The two Sonoff devices are going to be installed in a 45mm deep 2-gang surface box, with a dual switched socket plate on top. We had the dual switched socket plate spare, so it made sense to take this approach. It also makes the whole thing a lot safer by enclosing all the mains wiring and exposing it via standard mains sockets. This surface box will also not impact on the Wi-Fi range.

The switches add manual isolation capability to the sockets. Using mains socket makes it really easy to plug in anything we want, to enable intelligent control.

With a bit of work on the inside of the surface box with a multi-tool, the two Sonoff Basic devices easily fit inside the box and there is plenty of clearance and space for the wiring. Power to this box will be via a standard cable and mains plug (with a 5A fuse), so that the whole thing is portable and can be moved if required.

Note: This layout only works if your dual switched sockets are isolated from each other. You can use a single surface box and socket if you remove the Sonoff Basic from its plastic case. There isn't room otherwise.

Learning & Insight

Our testing so far shows that the Sonoff Basic device connects to out home network quickly and reliably. We are using a mesh Wi-Fi network around our home, with the same SSID for both 2.4GHz and 5GHz.

This is yet another example of how easily we can connect new hardware to our smart home by using simple configuration and technology abstraction. Abstraction means th at we can assign each Sonoff device a name (e.g. 'Outside Christmas Tree') and a type (e.g. Light) and it then becomes incredibly easy to control the device. It is essentially a 'black box' as far as our smart home is concerned and this the technology could be changed later without requiring any reconfiguration of our smart home.

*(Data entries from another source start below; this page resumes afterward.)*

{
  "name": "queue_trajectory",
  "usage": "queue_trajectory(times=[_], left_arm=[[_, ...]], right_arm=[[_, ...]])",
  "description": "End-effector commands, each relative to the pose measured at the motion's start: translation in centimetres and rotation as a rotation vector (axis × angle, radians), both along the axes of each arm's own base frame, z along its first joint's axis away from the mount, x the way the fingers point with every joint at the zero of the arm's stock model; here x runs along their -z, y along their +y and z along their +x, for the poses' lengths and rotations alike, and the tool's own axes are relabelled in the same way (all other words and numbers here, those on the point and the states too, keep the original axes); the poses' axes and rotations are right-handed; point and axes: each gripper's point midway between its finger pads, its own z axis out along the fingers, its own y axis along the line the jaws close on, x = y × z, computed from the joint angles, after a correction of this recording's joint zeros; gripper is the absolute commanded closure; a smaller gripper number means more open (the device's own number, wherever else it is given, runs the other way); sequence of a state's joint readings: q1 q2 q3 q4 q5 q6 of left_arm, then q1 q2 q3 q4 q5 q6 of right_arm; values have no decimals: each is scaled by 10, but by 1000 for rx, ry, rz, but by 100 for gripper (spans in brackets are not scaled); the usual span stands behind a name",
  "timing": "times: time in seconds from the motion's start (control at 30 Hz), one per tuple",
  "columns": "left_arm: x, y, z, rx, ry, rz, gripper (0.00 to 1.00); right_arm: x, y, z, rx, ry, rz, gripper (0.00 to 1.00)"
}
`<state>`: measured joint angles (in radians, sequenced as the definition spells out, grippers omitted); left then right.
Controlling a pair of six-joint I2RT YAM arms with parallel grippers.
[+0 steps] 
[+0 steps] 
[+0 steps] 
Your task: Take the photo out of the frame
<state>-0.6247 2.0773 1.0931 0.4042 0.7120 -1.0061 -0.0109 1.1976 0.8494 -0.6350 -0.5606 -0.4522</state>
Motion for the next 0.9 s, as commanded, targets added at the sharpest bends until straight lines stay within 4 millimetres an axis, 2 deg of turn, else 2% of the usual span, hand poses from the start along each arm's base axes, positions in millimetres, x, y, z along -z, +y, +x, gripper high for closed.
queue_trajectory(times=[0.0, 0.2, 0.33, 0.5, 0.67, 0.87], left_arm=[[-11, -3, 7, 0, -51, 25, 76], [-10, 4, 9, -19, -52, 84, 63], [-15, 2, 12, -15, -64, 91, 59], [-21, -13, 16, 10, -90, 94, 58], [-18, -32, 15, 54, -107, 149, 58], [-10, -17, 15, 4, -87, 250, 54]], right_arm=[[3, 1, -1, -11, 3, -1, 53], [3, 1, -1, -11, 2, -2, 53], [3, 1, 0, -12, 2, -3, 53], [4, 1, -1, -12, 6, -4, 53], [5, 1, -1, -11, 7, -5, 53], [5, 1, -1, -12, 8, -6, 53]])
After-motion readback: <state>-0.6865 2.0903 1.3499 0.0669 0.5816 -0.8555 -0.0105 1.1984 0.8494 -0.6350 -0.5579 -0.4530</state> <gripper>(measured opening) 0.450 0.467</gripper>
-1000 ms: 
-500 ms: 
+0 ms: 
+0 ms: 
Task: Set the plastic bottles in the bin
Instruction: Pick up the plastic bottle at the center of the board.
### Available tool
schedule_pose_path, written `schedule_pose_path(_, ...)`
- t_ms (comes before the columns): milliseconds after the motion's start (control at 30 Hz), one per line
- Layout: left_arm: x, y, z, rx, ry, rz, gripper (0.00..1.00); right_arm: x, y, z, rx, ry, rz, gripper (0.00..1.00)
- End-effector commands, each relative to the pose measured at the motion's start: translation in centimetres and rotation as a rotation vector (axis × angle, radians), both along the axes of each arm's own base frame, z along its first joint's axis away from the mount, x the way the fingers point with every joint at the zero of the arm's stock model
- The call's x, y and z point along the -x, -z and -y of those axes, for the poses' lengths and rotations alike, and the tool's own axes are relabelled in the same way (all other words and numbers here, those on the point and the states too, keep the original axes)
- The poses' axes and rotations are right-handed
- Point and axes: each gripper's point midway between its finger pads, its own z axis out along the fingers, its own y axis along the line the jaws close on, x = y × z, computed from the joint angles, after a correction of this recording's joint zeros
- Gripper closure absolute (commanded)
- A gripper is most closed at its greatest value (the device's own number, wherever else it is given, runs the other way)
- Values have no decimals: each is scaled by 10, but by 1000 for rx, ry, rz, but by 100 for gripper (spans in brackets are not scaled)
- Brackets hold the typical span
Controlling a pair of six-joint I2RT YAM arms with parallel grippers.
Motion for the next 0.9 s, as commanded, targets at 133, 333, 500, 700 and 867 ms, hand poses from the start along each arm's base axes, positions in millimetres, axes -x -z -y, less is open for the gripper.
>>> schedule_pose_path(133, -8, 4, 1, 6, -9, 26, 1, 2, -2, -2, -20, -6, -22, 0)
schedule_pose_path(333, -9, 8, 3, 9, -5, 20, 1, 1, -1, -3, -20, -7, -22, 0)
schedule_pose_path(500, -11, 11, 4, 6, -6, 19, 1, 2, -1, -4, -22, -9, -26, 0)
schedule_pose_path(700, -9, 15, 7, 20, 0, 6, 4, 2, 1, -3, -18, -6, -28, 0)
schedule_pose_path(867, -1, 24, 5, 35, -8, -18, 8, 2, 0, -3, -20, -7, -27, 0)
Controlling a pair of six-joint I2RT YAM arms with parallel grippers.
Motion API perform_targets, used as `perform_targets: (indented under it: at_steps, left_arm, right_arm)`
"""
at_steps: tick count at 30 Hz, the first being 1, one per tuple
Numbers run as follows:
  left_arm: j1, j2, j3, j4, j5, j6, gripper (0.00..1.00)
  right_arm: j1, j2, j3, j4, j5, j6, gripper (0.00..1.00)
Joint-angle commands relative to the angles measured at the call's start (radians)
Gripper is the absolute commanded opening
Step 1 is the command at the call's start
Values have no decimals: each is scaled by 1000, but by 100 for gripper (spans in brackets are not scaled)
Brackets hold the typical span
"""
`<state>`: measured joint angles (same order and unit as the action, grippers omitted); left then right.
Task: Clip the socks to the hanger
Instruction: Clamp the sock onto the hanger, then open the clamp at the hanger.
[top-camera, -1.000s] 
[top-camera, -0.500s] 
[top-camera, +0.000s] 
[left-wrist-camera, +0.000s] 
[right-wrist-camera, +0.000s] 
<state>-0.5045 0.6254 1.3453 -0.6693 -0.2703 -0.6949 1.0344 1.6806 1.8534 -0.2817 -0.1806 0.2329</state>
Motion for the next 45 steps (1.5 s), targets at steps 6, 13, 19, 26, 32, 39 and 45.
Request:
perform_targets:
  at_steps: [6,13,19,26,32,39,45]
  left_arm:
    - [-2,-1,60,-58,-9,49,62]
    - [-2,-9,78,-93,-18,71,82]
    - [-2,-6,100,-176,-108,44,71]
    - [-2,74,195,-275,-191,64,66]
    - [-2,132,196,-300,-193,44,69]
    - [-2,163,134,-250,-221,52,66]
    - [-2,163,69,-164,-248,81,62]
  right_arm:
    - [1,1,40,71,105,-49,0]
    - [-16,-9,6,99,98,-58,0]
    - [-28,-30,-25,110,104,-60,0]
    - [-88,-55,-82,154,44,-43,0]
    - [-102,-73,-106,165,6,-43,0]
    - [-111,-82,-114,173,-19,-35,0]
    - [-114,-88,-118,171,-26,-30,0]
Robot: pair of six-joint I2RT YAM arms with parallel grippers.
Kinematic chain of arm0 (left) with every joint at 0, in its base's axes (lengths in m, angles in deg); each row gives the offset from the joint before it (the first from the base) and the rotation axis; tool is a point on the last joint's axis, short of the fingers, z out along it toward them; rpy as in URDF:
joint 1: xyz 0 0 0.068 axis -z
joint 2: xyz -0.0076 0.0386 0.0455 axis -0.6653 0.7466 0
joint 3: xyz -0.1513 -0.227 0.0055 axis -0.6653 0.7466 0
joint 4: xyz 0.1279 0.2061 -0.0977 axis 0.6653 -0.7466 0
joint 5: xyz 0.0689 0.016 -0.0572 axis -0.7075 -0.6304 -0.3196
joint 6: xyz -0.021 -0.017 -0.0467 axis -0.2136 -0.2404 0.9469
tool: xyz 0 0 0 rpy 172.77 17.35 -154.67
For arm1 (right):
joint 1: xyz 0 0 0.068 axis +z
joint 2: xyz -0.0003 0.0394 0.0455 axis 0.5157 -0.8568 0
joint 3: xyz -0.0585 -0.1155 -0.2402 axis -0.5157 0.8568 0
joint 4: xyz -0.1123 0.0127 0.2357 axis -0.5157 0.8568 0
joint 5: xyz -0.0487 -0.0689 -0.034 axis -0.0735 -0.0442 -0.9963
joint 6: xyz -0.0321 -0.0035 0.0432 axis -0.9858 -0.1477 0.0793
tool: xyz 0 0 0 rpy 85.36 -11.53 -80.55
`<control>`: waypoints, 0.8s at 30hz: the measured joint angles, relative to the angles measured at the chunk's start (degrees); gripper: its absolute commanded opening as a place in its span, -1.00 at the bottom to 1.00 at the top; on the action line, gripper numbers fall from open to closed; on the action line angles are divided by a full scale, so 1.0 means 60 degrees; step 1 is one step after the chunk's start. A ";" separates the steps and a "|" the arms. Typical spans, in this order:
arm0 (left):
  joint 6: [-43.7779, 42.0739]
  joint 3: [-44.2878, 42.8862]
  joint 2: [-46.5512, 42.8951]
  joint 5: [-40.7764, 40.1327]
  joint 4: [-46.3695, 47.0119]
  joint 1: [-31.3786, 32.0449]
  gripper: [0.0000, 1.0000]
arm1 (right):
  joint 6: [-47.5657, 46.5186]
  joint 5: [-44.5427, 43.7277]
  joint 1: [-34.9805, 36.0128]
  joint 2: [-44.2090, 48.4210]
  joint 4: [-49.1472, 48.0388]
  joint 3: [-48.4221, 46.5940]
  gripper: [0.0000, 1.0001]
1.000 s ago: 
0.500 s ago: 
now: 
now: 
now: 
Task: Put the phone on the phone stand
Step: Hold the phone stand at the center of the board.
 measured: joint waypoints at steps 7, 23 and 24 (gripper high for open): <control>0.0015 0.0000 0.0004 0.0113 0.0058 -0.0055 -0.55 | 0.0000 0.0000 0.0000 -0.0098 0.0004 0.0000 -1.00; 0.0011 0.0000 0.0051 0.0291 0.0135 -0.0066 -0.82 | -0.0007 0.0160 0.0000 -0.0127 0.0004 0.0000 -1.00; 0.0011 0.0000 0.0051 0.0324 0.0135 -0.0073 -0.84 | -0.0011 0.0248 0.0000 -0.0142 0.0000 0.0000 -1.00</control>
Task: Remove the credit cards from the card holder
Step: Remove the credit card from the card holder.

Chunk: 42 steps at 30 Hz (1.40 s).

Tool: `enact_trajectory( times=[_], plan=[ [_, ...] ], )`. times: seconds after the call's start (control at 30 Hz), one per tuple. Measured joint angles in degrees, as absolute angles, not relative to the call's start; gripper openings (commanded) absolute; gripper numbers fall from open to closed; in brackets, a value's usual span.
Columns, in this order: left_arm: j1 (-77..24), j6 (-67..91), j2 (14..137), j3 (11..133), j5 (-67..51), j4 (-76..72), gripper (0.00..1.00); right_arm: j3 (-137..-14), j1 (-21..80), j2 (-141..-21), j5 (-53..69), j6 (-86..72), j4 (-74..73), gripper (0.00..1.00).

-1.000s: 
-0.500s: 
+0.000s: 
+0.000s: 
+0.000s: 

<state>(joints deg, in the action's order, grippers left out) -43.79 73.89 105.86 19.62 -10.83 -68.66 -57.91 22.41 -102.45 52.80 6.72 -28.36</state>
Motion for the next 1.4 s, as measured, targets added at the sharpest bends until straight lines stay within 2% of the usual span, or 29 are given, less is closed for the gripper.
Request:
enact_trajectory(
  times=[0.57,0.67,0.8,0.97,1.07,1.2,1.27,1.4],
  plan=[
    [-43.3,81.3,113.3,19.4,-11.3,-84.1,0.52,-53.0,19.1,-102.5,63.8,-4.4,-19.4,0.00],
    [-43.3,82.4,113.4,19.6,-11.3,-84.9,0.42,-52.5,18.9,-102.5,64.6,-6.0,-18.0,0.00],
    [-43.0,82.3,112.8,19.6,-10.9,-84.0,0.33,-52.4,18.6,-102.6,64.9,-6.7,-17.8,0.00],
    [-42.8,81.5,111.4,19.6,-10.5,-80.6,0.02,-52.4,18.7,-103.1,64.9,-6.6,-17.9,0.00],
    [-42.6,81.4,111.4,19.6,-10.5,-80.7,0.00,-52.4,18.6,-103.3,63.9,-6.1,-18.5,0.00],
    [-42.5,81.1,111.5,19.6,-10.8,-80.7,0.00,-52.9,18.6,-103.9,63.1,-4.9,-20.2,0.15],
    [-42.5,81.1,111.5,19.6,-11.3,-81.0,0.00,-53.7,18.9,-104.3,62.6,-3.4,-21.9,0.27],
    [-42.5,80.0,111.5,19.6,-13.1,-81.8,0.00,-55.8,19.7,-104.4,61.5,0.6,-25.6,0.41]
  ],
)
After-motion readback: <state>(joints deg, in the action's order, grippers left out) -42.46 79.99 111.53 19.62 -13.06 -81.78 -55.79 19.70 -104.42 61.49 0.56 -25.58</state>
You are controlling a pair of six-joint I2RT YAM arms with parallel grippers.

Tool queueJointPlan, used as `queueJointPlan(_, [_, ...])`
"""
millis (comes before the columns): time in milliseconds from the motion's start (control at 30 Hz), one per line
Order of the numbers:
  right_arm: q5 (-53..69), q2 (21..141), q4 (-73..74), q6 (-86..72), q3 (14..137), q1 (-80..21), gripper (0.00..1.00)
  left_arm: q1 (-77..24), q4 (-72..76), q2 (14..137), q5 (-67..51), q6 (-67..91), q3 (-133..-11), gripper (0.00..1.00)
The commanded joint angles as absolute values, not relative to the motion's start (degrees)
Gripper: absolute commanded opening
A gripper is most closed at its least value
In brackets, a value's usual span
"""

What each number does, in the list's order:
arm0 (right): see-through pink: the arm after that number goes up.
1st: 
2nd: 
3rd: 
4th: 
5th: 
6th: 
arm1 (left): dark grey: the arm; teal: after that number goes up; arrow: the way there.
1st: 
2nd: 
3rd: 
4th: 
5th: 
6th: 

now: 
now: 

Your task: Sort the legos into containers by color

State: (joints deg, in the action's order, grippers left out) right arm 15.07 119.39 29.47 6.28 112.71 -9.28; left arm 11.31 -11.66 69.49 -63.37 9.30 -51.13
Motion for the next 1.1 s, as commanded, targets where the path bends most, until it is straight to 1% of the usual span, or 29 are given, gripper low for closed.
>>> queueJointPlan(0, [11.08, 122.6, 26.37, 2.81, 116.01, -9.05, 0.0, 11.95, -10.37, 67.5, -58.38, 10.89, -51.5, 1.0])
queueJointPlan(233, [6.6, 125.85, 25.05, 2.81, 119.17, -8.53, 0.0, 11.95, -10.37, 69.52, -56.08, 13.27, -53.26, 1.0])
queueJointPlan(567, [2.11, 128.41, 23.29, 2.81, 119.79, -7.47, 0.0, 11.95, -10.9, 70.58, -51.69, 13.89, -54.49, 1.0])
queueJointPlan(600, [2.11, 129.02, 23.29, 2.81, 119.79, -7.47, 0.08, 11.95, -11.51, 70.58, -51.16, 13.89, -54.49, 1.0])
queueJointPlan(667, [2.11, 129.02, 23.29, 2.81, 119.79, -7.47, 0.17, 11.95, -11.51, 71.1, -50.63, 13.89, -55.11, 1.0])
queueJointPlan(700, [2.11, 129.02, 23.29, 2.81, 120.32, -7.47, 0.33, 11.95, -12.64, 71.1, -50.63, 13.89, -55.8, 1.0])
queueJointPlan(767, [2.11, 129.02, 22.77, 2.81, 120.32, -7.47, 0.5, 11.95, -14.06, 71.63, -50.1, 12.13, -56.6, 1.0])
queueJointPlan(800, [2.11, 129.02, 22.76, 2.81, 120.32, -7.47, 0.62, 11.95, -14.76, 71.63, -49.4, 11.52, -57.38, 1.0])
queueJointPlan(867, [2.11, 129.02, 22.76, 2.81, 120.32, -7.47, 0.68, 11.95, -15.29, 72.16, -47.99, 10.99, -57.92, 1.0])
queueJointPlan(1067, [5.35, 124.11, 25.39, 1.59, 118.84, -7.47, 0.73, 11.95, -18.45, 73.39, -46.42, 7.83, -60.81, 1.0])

For a device like this we can assign a software controller, to enable really simple configuration of adaptive schedules (based on occupancy, presence, season, date, time, etc.). This means intelligent powerful control could be achieved by anyone, without technical knowledge or programming. A controller can also use buttons, switches or any other hardware, to enable simple physical control in parallel with the intelligent, automatic control.

Abstraction means that any of our smart home's user interfaces can be used to reference it and we can easily configure permissions, such that guests/visitors are not allowed to control it. Voice control, text chat based control, app, web app, etc interfaces all make our smart home incredibly powerful and simple to use.

We typically model each Sonoff device with a 'type', either a (binary) 'Light' or 'Appliance' and it instantly inherits all of our contextual smart home's common capabilities. This means it can generate a notification if it has been left on, and automatically switched off after a defined time period.

This project isn't about the hardware but the great user experience enabled by it. Having Wi-Fi connected mains powered device means they can easily be moved around our home and can be plugged in where they are required. This is especially useful for items that are not used very often and which are stored away when not in use, e.g. things used in the garden.

Reliability

One thing we are currently looking in to is the reliability of the communications between our Home Control System and the Sonoff Basic devices. This is 100% reliable over a wired Ethernet connection and when using Ardunio Uno or Mega 2560 processors, but we are seeing requests being missed by the Sonoff devices, despite them still being connected to Wi-Fi. This is being investigated further. At the moment, we no don't consider them reliable enough for use in our smart home.